Modern athletes are among the most recognizable and influential people today. In many sports, the biggest stars and personalities are at least as much a part of the spectacle as the game itself. Crowds line up for athletes’ public appearances and autograph signings, and news outlets and social media streams are quick to catch on to their latest posts and soundbites.
One of the most interesting aspects surrounding a sports celebrity nowadays is the cult of memorabilia. It’s certainly not unique to athletes – take any famous person, and there’s bound to be someone, somewhere, who has a collection of stuff they owned or somehow connected to them.
However, sports fans are unique in their pursuit of signed items. Research shows that in general, verified and museum-grade signed items can appreciate in value by over 13% per annum. The market for signed baseball cards is around $200 million annually. And a baseball signed by Babe Ruth is considered to be the fourth most expensive signed item ever sold.
When such figures are referenced, it may be easier to understand why so many fans will invest time, energy, and money, just to collect such items. For some celebrities it can also be amusing, in a somewhat morbid way, to consider that at least some of these fans are counting on the value of signed memorabilia to appreciate after they die.
It’s strange, however, to try and frame this pursuit of memorabilia purely in monetary terms. Valuations are highly tied to the individual legend – not every signature is worth anything close to Babe Ruth’s. With so many fans getting items signed at every opportunity, supply is only increasing, and it can be hard to verify the authenticity in any case.
The most basic explanation is rooted in the psychology of sports fans. People identify with their favorite teams and players. Though we may never exert ourselves in the same way or ride the same highs and lows of a professional sportsman, we share in them. We choose to identify – and it gives a sense of belonging, of fellowship with other fans.
The longer we root for a sports figure, the more it defines us. Rivalries between players carry over to their respective sets of fans. The author Jonathan Gottschall suggests that in combat sports, fighters can effectively stand-in for the audience’s primal instincts towards violence. Teams representing cities or countries can earn glory and recognition similar to warriors of ancient times – but without the bloodshed, and only a sporting sense of enmity.
Sports can unite people not only by location but across time. Generations of families can support a specific team and it serves as a connection from young to old. Fans of Liverpool FC, for instance, to this day honor the victims of the 1989 Hillsborough tragedy at matches – even though many young fans weren’t even born then, and may not even be related to them.

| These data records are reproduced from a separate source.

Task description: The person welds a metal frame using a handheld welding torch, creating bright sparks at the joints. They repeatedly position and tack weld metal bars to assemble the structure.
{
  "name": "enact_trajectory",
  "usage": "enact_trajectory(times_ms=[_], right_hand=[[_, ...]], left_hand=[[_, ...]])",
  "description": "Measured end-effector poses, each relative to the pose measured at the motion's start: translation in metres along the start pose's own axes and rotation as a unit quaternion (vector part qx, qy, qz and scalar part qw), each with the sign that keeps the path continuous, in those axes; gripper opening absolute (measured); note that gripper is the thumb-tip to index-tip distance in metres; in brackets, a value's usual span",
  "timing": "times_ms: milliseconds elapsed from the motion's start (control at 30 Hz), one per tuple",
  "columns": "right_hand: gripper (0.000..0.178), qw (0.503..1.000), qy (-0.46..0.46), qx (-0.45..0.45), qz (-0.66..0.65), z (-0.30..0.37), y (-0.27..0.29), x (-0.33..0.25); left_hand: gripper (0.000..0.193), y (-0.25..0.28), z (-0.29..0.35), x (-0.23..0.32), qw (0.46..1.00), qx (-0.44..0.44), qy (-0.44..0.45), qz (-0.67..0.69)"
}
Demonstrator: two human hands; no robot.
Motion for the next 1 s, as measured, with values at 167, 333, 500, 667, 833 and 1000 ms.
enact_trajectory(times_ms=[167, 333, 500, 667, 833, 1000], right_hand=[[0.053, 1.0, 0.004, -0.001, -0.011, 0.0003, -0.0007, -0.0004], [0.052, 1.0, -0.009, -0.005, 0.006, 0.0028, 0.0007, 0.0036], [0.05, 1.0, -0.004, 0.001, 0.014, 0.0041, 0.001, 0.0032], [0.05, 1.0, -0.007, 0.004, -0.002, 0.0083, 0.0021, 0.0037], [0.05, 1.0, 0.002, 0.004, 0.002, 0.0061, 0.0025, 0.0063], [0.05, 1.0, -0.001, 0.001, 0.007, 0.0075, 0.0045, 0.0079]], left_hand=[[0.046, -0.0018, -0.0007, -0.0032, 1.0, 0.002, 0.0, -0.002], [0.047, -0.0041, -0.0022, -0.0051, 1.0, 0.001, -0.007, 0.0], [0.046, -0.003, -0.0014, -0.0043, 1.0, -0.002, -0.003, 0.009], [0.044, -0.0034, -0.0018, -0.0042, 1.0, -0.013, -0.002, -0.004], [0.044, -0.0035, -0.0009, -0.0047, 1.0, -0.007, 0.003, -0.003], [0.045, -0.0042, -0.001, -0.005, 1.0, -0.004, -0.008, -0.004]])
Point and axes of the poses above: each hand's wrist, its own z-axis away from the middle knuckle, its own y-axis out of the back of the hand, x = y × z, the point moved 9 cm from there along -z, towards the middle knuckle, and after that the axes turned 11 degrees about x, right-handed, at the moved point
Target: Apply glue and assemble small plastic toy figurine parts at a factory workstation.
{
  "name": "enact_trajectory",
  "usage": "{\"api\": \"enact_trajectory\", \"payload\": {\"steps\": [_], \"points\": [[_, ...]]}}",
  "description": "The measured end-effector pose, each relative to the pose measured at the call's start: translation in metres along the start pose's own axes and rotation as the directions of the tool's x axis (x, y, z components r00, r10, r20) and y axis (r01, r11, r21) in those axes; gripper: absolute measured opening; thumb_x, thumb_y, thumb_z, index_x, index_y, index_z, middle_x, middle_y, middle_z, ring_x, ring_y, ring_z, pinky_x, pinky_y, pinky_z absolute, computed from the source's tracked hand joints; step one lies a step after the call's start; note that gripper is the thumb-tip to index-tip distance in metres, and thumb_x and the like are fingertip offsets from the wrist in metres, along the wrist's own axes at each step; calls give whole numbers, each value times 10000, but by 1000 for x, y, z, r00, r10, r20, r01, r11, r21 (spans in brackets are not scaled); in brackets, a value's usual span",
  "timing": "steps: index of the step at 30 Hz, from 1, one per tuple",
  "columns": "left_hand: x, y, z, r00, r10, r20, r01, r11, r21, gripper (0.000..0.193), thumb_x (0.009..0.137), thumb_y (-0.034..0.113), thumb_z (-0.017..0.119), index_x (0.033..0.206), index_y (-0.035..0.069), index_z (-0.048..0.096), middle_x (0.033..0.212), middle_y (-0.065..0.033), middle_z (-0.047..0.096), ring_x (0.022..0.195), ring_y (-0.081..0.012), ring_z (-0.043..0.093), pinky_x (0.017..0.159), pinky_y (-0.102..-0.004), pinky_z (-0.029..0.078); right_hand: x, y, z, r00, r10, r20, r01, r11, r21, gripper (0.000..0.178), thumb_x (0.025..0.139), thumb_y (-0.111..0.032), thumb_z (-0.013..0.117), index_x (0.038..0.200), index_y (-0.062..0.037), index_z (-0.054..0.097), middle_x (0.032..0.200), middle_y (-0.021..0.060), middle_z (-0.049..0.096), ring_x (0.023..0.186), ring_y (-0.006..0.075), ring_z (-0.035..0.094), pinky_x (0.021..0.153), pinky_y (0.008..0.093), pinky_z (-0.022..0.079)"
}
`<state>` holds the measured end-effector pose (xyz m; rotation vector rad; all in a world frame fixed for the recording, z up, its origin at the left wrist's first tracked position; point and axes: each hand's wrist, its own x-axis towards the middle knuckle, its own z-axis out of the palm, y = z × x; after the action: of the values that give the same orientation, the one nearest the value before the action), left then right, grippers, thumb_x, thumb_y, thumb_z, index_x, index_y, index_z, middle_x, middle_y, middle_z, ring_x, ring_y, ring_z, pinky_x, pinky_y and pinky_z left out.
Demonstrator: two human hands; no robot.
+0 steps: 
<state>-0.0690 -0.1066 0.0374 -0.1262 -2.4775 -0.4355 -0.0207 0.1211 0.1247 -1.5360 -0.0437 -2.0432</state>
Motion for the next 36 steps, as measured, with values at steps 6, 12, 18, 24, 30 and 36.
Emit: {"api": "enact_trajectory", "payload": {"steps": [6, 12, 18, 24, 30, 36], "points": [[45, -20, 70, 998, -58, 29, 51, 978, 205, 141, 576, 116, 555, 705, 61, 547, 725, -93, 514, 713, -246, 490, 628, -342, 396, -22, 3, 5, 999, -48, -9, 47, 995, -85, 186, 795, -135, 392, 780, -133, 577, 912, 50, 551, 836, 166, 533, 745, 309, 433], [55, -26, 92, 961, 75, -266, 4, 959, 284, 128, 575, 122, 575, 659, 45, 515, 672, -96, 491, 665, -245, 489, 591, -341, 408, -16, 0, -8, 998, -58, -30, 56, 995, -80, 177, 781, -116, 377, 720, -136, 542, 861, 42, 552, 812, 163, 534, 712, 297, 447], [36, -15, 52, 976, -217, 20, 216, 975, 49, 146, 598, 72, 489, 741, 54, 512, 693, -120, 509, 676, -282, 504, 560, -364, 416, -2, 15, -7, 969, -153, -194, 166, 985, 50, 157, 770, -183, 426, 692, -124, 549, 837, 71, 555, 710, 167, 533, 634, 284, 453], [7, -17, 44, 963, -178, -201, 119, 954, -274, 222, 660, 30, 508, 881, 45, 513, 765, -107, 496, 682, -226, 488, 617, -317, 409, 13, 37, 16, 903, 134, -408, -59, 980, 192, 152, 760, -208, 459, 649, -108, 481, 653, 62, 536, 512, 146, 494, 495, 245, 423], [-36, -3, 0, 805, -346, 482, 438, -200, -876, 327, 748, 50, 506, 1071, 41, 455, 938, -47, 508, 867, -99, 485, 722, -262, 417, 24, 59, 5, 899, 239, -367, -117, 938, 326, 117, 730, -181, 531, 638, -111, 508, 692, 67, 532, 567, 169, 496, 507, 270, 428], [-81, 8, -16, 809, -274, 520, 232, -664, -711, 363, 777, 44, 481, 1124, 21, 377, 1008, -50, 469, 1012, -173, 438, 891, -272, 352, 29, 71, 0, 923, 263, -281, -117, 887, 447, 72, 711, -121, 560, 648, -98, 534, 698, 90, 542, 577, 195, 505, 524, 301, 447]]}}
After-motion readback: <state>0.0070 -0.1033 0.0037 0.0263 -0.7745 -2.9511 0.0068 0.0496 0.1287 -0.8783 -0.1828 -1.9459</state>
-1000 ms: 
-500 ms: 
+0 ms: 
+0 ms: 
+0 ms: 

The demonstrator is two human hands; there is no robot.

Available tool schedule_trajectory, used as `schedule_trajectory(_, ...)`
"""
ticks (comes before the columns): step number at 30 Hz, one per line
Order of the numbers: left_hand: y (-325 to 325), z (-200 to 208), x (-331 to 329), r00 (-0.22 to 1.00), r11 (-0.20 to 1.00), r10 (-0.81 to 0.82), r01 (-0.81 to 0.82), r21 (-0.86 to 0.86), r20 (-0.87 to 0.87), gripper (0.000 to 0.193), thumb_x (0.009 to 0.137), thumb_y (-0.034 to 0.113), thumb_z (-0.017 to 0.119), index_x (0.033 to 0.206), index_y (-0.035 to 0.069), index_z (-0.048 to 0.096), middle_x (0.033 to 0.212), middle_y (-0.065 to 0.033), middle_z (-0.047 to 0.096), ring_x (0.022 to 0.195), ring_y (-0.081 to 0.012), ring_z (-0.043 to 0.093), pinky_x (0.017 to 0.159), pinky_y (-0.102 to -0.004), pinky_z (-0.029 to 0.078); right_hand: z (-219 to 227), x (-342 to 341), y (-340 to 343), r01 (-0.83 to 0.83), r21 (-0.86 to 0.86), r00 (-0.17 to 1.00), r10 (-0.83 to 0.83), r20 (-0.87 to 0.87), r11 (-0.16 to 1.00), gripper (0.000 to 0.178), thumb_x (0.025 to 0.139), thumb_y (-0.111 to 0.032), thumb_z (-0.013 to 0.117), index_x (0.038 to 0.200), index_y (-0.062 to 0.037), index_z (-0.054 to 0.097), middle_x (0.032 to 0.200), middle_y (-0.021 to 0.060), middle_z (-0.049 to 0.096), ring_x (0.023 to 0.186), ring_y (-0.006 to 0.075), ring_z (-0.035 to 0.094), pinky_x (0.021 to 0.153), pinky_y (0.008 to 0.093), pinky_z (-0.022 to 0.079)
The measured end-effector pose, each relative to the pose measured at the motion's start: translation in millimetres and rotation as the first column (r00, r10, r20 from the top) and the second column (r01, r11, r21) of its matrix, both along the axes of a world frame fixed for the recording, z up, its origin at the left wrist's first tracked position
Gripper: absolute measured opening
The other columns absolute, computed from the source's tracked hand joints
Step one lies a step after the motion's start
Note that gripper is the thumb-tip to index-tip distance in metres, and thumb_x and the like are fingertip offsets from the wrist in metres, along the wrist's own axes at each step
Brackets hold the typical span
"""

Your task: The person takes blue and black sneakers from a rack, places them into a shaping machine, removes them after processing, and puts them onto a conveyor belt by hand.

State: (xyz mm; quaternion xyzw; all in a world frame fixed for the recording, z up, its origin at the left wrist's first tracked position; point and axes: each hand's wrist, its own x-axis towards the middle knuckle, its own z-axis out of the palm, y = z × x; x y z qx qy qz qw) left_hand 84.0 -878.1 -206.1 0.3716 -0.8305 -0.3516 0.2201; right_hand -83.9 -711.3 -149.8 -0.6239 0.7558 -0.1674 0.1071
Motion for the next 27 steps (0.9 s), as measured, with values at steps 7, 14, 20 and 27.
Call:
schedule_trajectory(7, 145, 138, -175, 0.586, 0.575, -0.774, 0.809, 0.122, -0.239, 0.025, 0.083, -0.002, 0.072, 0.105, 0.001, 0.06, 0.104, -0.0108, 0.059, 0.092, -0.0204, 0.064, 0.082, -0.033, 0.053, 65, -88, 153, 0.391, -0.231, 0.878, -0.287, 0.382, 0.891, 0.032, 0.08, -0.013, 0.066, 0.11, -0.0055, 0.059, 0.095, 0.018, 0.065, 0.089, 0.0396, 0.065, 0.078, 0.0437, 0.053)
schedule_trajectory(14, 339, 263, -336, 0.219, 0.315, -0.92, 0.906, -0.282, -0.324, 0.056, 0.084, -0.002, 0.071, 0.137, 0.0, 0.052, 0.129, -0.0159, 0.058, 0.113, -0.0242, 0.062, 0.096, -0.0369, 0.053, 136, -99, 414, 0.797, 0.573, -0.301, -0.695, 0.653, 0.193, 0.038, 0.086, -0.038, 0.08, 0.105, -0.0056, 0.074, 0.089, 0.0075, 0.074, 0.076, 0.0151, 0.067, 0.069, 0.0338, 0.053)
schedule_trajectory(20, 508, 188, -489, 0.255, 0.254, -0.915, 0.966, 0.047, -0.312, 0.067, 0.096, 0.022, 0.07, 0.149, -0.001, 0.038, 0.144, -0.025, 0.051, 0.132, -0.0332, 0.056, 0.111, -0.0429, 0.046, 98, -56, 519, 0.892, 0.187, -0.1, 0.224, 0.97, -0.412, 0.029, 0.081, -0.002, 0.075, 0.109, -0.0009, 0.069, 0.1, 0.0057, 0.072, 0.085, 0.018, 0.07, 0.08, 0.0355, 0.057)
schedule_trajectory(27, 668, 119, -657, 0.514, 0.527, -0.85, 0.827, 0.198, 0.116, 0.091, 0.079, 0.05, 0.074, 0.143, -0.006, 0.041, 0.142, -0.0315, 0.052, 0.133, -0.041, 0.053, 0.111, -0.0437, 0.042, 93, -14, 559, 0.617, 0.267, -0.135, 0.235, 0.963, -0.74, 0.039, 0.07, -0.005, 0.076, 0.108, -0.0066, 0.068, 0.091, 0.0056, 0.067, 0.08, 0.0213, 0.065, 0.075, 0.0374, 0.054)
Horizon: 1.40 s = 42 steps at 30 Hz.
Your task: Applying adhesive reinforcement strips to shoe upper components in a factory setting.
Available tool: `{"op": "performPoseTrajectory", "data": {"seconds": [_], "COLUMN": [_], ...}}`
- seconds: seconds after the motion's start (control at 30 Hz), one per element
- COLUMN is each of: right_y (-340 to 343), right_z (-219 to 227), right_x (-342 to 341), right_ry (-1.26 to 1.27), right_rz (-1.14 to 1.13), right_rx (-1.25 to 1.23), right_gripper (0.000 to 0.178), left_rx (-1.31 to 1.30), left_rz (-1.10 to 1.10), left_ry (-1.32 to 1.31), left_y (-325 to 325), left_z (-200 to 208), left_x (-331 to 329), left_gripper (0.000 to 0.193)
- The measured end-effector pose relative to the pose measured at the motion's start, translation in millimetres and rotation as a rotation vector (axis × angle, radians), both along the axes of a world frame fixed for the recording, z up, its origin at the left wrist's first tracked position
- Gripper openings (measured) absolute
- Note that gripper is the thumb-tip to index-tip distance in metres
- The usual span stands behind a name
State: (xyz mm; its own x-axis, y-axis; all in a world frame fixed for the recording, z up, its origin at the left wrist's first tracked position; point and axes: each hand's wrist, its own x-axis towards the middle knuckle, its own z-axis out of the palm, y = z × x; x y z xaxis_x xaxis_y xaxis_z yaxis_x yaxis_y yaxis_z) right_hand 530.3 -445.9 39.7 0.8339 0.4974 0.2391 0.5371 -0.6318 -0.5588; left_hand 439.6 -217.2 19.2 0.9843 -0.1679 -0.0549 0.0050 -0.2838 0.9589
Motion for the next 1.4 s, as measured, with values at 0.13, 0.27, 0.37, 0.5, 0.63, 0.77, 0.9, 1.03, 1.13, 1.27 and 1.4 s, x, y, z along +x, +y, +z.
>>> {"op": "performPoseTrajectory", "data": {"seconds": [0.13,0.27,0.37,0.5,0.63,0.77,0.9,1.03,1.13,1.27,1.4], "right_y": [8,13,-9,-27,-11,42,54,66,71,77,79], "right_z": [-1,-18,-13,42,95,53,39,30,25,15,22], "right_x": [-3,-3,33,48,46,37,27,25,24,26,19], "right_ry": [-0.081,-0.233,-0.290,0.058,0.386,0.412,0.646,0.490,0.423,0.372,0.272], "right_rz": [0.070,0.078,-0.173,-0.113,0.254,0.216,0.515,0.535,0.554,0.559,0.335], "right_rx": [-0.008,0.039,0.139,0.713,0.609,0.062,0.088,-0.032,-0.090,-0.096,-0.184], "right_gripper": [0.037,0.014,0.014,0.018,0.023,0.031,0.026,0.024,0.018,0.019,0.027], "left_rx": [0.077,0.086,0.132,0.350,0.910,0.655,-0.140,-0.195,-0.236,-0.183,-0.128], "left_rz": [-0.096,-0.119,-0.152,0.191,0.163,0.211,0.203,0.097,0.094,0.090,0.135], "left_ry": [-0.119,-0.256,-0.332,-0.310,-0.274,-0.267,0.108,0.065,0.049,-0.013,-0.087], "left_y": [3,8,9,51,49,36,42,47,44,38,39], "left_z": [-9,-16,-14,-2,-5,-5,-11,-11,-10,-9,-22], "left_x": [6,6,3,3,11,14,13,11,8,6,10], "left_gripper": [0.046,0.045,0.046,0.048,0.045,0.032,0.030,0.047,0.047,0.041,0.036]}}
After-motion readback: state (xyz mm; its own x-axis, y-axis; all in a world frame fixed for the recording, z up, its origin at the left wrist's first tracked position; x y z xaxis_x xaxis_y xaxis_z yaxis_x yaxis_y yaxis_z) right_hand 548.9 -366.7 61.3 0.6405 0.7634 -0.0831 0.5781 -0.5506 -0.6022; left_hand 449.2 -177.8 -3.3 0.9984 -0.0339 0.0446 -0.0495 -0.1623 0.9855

People watch sports for entertainment, and some of us can actually play to an extent. A lot of it is simply about fun, but there’s always a deeper current running through it all. Sports are about stories, and when you have an item signed by your favorite player – something that takes them seconds to do and has been done for hundreds if not thousands of other fans – their story touches with yours. Regardless of the item’s monetary value, that story makes it invaluable.